June 18, 2020

Introducing Apache Spark 3.0

Now available in Databricks Runtime 7.0

by Matei Zaharia, Reynold Xin, Xiao Li, Wenchen Fan and Yin Huai

We’re excited to announce that the Apache Spark^TM 3.0.0 release is available on Databricks as part of our new Databricks Runtime 7.0. The 3.0.0 release includes over 3,400 patches and is the culmination of tremendous contributions from the open-source community, bringing major advances in Python and SQL capabilities and a focus on ease of use for both exploration and production. These initiatives reflect how the project has evolved to meet more use cases and broader audiences, with this year marking its 10-year anniversary as an open-source project.

Here are the biggest new features in Spark 3.0:

2x performance improvement on TPC-DS over Spark 2.4, enabled by adaptive query execution, dynamic partition pruning and other optimizations
ANSI SQL compliance
Significant improvements in pandas APIs, including Python type hints and additional pandas UDFs
Better Python error handling, simplifying PySpark exceptions
New UI for structured streaming
Up to 40x speedups for calling R user-defined functions
Over 3,400 Jira tickets resolved

No major code changes are required to adopt this version of Apache Spark. For more information, please check the migration guide.

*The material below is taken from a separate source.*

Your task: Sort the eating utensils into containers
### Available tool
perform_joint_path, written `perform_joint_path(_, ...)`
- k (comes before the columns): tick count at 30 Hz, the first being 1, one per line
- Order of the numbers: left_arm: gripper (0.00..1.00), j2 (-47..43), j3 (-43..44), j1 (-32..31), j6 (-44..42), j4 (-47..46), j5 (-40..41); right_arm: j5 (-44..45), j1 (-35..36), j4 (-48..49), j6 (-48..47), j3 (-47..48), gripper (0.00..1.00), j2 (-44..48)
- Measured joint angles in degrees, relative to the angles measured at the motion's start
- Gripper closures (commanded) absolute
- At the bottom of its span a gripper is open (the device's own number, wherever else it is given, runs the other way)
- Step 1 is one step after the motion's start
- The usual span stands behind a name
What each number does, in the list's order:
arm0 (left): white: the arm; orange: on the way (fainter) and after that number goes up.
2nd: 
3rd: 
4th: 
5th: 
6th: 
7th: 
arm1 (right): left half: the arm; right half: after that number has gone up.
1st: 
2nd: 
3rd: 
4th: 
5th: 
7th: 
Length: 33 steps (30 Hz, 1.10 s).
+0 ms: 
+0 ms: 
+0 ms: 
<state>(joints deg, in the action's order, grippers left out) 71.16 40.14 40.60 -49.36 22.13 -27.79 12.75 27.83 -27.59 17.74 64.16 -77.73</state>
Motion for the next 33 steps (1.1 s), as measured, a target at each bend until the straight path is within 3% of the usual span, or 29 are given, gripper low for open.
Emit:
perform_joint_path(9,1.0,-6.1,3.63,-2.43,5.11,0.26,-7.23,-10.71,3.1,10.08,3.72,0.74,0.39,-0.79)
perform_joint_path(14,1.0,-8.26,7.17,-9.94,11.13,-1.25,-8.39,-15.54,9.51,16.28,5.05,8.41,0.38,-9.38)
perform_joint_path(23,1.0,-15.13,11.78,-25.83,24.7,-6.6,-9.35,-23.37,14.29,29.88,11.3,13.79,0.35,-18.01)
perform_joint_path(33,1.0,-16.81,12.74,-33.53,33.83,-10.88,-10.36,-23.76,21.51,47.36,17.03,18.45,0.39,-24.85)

Celebrating 10 years of Spark development and evolution

Spark started out of UC Berkeley’s AMPlab, a research lab focused on data-intensive computing. AMPlab researchers were working with large internet-scale companies on their data and AI problems, but saw that these same problems would also be faced by all companies with large and growing volumes of data. The team developed a new engine to tackle these emerging workloads and simultaneously make the APIs for working with big data significantly more accessible to developers.

Community contributions quickly came in to expand Spark into different areas, with new capabilities around streaming, Python and SQL, and these patterns now make up some of the dominant use cases for Spark. That continued investment has brought Spark to where it is today, as the de facto engine for data processing, data science, machine learning and data analytics workloads. Apache Spark 3.0 continues this trend by significantly improving support for SQL and Python -- the two most widely used languages with Spark today -- as well as optimizations to performance and operability across the rest of Spark.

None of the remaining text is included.